What the exercise asks:
Return the full listing character for character, without its pictures.

Data:
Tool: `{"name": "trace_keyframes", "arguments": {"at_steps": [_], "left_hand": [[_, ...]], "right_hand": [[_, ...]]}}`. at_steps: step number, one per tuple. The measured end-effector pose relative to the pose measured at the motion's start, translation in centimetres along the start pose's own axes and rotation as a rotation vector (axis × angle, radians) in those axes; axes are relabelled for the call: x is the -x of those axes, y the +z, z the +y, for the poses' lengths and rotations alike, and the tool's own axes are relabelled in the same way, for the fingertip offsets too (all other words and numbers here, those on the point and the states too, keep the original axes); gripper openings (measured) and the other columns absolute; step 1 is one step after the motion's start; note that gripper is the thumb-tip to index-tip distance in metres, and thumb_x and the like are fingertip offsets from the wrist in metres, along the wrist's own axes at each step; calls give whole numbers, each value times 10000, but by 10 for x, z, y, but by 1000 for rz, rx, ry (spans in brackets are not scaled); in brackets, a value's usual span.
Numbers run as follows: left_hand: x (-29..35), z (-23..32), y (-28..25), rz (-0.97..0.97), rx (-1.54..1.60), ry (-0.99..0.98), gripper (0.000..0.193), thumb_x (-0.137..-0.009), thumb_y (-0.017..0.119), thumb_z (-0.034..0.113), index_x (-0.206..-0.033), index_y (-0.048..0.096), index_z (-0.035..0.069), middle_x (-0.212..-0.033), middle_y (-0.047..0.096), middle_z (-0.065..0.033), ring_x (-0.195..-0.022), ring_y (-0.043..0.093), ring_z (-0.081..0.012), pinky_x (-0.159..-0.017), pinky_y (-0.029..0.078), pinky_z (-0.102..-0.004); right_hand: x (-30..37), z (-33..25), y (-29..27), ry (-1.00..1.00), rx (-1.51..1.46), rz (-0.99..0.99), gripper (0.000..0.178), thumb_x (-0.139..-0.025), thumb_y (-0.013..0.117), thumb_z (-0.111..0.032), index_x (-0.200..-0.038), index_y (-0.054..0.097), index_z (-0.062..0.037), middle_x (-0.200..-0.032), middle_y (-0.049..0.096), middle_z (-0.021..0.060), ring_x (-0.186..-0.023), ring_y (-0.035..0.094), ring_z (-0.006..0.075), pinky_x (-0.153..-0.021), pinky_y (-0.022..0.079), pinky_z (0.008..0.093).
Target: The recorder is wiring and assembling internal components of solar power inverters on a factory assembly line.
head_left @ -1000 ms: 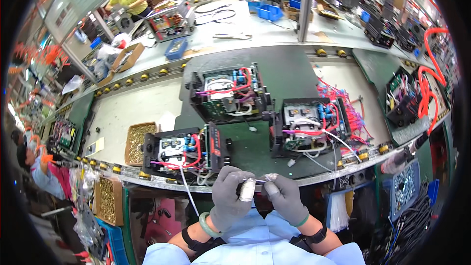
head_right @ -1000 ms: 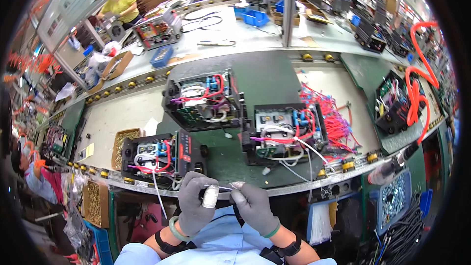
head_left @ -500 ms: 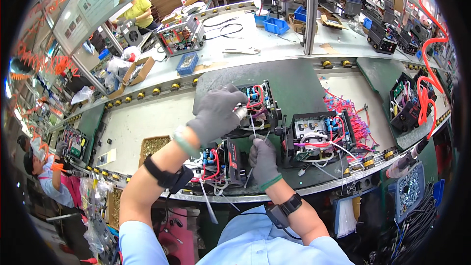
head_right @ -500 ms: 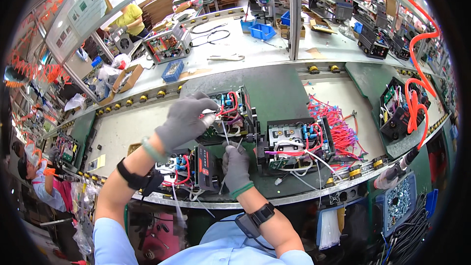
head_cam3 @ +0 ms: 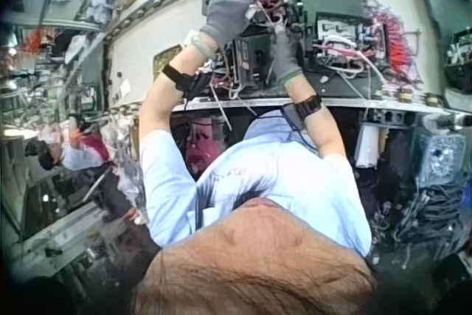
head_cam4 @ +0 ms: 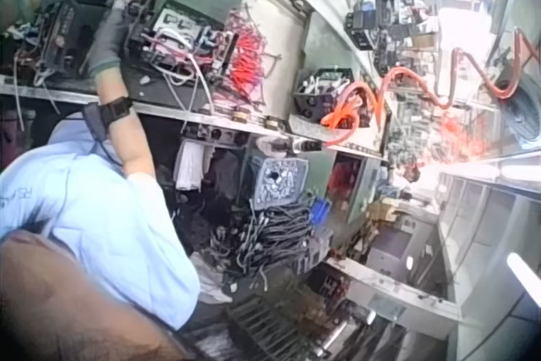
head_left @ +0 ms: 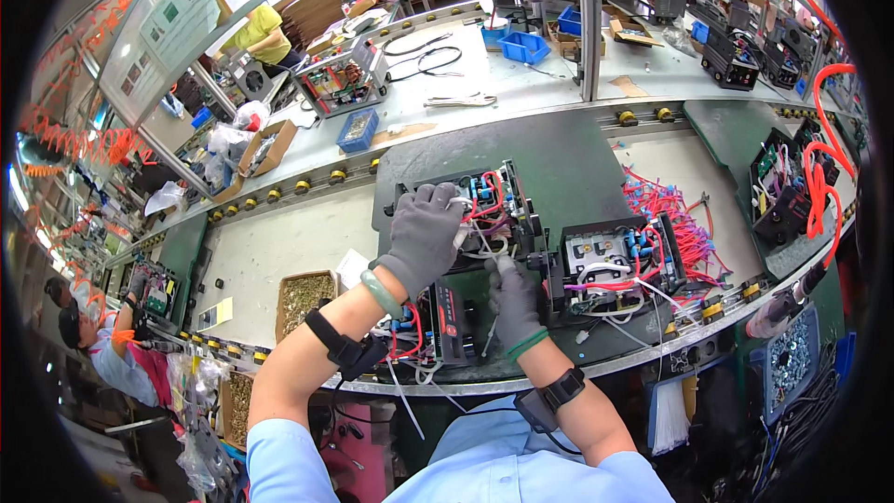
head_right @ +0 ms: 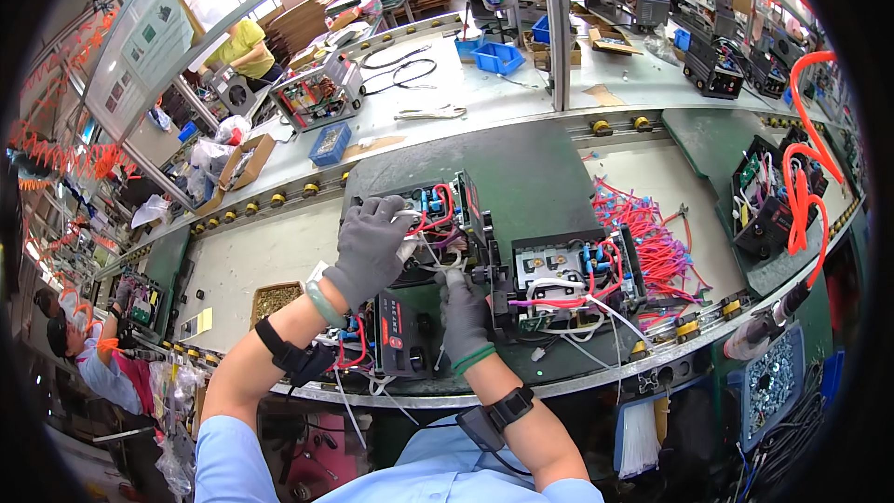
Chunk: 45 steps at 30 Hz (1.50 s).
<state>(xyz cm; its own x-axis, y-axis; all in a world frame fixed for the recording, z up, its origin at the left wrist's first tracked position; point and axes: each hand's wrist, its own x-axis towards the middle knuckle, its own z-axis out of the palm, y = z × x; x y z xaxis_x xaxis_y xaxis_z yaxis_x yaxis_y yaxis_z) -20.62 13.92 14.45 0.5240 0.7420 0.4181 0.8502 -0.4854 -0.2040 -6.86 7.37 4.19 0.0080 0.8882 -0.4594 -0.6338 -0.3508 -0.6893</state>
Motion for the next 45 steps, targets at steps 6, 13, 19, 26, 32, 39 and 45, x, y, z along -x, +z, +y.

Completed task:
Tool: `{"name": "trace_keyframes", "arguments": {"at_steps": [_], "left_hand": [[_, ...]], "right_hand": [[_, ...]]}}`. at_steps: step number, one per tuple. The measured end-effector pose relative to the pose measured at the motion's start, translation in centimetres along the start pose's own axes and rotation as a rotation vector (axis × angle, radians) in those axes; axes are relabelled for the call: x is the -x of those axes, y the +z, z the +y, for the poses' lengths and rotations alike, and the tool's own axes are relabelled in the same way, for the fingertip offsets too (all other words and numbers here, those on the point and the states too, keep the original axes); gripper openings (measured) and the other columns absolute; step 1 is one step after the motion's start; note that gripper is the thumb-tip to index-tip distance in metres, and thumb_x and the like are fingertip offsets from the wrist in metres, along the wrist's own axes at each step; calls give whole numbers, each value times 10000, but by 10 for x, z, y, but by 1000 for rz, rx, ry (spans in brackets are not scaled); in brackets, a value's usual span.
Numbers run as follows: left_hand: x (-29..35), z (-23..32), y (-28..25), rz (-0.97..0.97), rx (-1.54..1.60), ry (-0.99..0.98), gripper (0.000..0.193), thumb_x (-0.137..-0.009), thumb_y (-0.017..0.119), thumb_z (-0.034..0.113), index_x (-0.206..-0.033), index_y (-0.048..0.096), index_z (-0.035..0.069), middle_x (-0.212..-0.033), middle_y (-0.047..0.096), middle_z (-0.065..0.033), ring_x (-0.195..-0.022), ring_y (-0.043..0.093), ring_z (-0.081..0.012), pinky_x (-0.159..-0.017), pinky_y (-0.029..0.078), pinky_z (-0.102..-0.004); right_hand: x (-30..37), z (-33..25), y (-29..27), ry (-1.00..1.00), rx (-1.51..1.46), rz (-0.99..0.99), gripper (0.000..0.178), thumb_x (-0.139..-0.025), thumb_y (-0.013..0.117), thumb_z (-0.111..0.032), index_x (-0.200..-0.038), index_y (-0.054..0.097), index_z (-0.062..0.037), middle_x (-0.200..-0.032), middle_y (-0.049..0.096), middle_z (-0.021..0.060), ring_x (-0.186..-0.023), ring_y (-0.035..0.094), ring_z (-0.006..0.075), pinky_x (-0.153..-0.021), pinky_y (-0.022..0.079), pinky_z (0.008..0.093).
Target: The recorder is wiring and assembling internal components of solar power inverters on a factory assembly line.
head_left @ -1000 ms: 
head_right @ -1000 ms: 
head_left @ -500 ms: 
head_right @ -500 ms: 
head_cam3 @ +0 ms: 
head_cam4 @ +0 ms: 
head_left @ +0 ms: 
head_right @ +0 ms: 
Chunk: 45 steps at 30 Hz (1.50 s).
<state>(xyz cm; its own x-axis, y-axis; all in a world frame fixed for the recording, z up, its origin at the left wrist's first tracked position; point and axes: each hand's wrist, its own x-axis towards the middle knuckle, its own z-axis out of the palm, y = z × x; x y z xaxis_x xaxis_y xaxis_z yaxis_x yaxis_y yaxis_z) -20.62 13.92 14.45 0.5240 0.7420 0.4181 0.8502 -0.4854 -0.2040 -6.86 7.37 4.19 0.0080 0.8882 -0.4594 -0.6338 -0.3508 -0.6893</state>
Motion for the next 45 steps, targets at steps 6, 13, 19, 26, 32, 39 and 45, x, y, z along -x, +z, +y.

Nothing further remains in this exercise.